--- Entries supplied ---
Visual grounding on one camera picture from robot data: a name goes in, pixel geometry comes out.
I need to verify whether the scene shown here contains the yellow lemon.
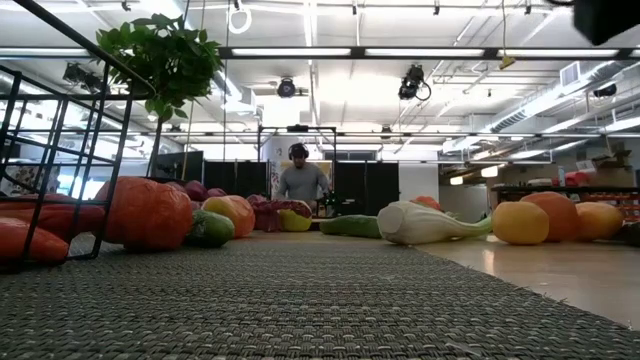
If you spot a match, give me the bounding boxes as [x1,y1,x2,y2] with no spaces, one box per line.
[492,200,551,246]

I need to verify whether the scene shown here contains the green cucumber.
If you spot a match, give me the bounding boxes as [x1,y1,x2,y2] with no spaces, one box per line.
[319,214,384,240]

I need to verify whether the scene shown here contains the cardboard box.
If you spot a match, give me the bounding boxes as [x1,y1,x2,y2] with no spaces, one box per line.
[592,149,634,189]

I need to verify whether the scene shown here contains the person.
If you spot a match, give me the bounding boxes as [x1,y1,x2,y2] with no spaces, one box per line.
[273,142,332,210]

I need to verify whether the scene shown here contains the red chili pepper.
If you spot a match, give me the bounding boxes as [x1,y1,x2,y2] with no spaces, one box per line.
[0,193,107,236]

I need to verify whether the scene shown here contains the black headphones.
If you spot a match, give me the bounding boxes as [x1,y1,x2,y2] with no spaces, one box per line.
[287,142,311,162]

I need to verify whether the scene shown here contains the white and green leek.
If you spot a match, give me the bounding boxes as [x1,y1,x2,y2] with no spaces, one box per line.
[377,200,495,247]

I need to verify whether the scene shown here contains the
---
--- Entries supplied ---
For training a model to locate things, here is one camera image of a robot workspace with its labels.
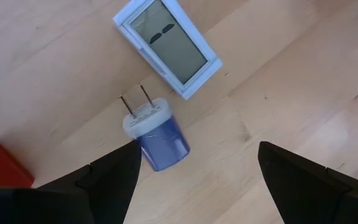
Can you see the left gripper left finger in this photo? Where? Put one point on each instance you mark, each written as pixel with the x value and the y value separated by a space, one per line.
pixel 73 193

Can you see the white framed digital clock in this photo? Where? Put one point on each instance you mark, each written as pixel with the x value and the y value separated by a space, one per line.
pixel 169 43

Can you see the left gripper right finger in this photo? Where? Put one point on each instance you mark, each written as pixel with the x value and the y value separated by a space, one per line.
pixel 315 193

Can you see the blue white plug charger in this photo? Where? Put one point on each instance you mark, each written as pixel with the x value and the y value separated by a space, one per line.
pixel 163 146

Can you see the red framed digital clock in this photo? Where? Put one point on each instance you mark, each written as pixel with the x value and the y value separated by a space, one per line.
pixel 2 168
---
→ **Problem**: Where in the records does the word "robot" appear? Copy each line that holds it.

→ **Finished task**:
Visual grounding on one camera picture from robot data: a name goes in, pixel geometry comes out.
For training a model to locate things, here is one camera image of a robot workspace with its labels.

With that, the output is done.